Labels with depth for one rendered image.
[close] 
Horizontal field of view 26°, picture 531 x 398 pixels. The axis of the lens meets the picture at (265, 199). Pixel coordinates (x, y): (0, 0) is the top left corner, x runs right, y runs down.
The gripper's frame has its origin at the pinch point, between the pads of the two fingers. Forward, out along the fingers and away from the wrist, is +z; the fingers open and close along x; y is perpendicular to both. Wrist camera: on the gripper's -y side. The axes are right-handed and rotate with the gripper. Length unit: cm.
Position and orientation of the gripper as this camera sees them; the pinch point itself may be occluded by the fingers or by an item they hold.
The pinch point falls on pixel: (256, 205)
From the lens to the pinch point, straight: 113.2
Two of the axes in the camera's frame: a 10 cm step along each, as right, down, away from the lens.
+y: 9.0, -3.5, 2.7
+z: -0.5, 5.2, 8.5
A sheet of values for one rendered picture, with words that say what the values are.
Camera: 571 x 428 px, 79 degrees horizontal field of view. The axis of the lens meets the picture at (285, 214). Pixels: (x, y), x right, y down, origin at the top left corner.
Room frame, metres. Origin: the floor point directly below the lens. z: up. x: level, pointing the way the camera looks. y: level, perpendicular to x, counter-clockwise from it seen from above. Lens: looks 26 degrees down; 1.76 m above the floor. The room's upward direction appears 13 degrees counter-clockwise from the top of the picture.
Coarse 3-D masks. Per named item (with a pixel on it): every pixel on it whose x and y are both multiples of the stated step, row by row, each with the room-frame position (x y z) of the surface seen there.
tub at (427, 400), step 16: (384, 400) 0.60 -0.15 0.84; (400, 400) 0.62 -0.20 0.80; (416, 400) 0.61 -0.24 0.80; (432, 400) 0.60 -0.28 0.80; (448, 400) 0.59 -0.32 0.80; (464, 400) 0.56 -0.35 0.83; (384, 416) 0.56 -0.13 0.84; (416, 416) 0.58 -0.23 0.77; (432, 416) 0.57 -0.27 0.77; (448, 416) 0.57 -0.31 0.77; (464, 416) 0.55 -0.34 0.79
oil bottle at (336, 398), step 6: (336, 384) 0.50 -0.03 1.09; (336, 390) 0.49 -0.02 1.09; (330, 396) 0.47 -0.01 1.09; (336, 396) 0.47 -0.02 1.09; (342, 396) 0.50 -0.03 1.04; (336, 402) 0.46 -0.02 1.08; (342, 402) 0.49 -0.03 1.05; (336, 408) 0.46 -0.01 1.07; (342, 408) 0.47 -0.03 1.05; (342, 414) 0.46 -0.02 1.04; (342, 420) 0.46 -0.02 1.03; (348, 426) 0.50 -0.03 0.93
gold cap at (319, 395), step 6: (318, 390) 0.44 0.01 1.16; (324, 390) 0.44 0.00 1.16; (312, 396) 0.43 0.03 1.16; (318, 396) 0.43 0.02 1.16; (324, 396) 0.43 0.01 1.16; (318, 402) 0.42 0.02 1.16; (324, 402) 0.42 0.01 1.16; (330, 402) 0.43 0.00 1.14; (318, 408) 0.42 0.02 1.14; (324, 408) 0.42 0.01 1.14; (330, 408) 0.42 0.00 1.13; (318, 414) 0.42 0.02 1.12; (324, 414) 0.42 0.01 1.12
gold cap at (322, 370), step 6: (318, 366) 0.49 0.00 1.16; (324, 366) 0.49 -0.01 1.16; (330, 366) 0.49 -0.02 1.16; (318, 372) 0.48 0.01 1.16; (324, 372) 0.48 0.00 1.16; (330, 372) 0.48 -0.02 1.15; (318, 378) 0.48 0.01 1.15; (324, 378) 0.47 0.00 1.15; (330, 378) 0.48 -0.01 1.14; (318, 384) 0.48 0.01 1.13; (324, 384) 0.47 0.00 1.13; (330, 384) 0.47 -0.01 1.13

== == ==

▶ [What the task asks]:
In your answer, include only the lines above starting at the line that holds "-0.5, 5.2, 8.5" and ending at the line that holds "gold cap at (319, 395), step", copied exactly.

▶ [Result of the exercise]:
+z: -0.5, 5.2, 8.5
A sheet of values for one rendered picture, with words that say what the values are.
Camera: 571 x 428 px, 79 degrees horizontal field of view. The axis of the lens meets the picture at (285, 214). Pixels: (x, y), x right, y down, origin at the top left corner.
Room frame, metres. Origin: the floor point directly below the lens. z: up. x: level, pointing the way the camera looks. y: level, perpendicular to x, counter-clockwise from it seen from above. Lens: looks 26 degrees down; 1.76 m above the floor. The room's upward direction appears 13 degrees counter-clockwise from the top of the picture.
Coarse 3-D masks. Per named item (with a pixel on it): every pixel on it whose x and y are both multiples of the stated step, row by row, each with the room-frame position (x y z) of the surface seen there.
tub at (427, 400), step 16: (384, 400) 0.60 -0.15 0.84; (400, 400) 0.62 -0.20 0.80; (416, 400) 0.61 -0.24 0.80; (432, 400) 0.60 -0.28 0.80; (448, 400) 0.59 -0.32 0.80; (464, 400) 0.56 -0.35 0.83; (384, 416) 0.56 -0.13 0.84; (416, 416) 0.58 -0.23 0.77; (432, 416) 0.57 -0.27 0.77; (448, 416) 0.57 -0.31 0.77; (464, 416) 0.55 -0.34 0.79
oil bottle at (336, 398), step 6: (336, 384) 0.50 -0.03 1.09; (336, 390) 0.49 -0.02 1.09; (330, 396) 0.47 -0.01 1.09; (336, 396) 0.47 -0.02 1.09; (342, 396) 0.50 -0.03 1.04; (336, 402) 0.46 -0.02 1.08; (342, 402) 0.49 -0.03 1.05; (336, 408) 0.46 -0.01 1.07; (342, 408) 0.47 -0.03 1.05; (342, 414) 0.46 -0.02 1.04; (342, 420) 0.46 -0.02 1.03; (348, 426) 0.50 -0.03 0.93
gold cap at (319, 395), step 6: (318, 390) 0.44 0.01 1.16; (324, 390) 0.44 0.00 1.16; (312, 396) 0.43 0.03 1.16; (318, 396) 0.43 0.02 1.16; (324, 396) 0.43 0.01 1.16; (318, 402) 0.42 0.02 1.16; (324, 402) 0.42 0.01 1.16; (330, 402) 0.43 0.00 1.14; (318, 408) 0.42 0.02 1.14; (324, 408) 0.42 0.01 1.14; (330, 408) 0.42 0.00 1.13; (318, 414) 0.42 0.02 1.12; (324, 414) 0.42 0.01 1.12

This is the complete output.